Metaheuristics-based Multi-objective Design of Global Robust Optimal Sliding Mode Control of Discrete Uncertain Systems

Abstract

The paper introduces a new design control strategy for finite time stabilization of uncertain discrete systems. The proposed control method uses the First Order Sliding Mode Control (FOSMC), the Linear Quadratic Regulator (LQR) and Genetic Algorithms (GA). The key idea of combining two control strategies lies in the fact that a robust controller tackles the uncertainties when the optimal controller performances are unaffected. Firstly, as the performances of the Sliding Mode Control (SMC) greatly depends on the choice of the sliding surface, a novel method based on the resolution of a Sylvester equation is proposed. Secondly, to ensure the robustness in the whole space, the Integral Sliding Mode Control (ISMC) is combined with the above LQR method. Rigorous stability analysis for the closed-loop system is given and proves that the system states are always bounded even the unknown disturbances.

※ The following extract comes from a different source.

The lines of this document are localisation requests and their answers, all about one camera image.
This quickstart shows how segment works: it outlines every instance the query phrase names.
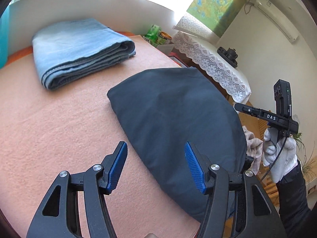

In order to handle the problem accompanying the LQR synthesis as well as the gain of the robust compensator, a multi-objective optimization problem considering a set of competing objectives is solved using GA. For that, a novel dynamically aggregated objective function is proposed. A set of non-dominated optimal solutions are provided to the control engineer and then may select the most adequate solution among the resulting optimal Pareto set. The novel method has successfully solved the robust stabilization of two known benchmarks and the different results asserts not merely the efficiency as well as the quality of the designed controller but also its supremacy compared to some existing ones.